» **DATA BELOW**:
....

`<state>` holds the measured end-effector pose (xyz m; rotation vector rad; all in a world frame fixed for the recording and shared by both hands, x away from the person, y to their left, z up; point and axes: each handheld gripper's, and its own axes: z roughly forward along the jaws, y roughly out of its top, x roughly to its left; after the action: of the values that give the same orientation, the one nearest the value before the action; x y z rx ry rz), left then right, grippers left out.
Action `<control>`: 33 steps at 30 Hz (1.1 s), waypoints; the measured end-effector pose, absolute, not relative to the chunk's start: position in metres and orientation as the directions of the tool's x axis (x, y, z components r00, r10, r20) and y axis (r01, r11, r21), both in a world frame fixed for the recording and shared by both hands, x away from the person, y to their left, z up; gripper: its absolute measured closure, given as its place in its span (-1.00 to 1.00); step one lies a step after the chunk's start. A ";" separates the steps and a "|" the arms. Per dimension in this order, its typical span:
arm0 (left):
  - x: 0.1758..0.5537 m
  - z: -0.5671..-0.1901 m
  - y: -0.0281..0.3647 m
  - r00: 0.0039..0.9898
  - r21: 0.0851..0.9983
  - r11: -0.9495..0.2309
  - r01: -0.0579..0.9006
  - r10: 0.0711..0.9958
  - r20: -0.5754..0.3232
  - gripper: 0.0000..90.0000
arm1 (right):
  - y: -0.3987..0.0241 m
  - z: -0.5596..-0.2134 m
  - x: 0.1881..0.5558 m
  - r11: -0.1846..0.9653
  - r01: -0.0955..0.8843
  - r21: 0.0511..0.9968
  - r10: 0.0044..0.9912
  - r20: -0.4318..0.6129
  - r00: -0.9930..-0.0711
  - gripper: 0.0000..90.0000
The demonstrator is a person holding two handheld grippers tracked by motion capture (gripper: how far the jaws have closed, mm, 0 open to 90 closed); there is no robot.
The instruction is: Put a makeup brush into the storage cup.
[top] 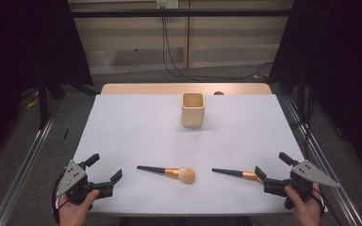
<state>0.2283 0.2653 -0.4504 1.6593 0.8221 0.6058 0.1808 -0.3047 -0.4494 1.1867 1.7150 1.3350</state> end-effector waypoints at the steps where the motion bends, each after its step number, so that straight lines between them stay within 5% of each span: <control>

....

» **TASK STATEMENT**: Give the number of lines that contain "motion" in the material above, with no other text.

» **TASK ANSWER**: 2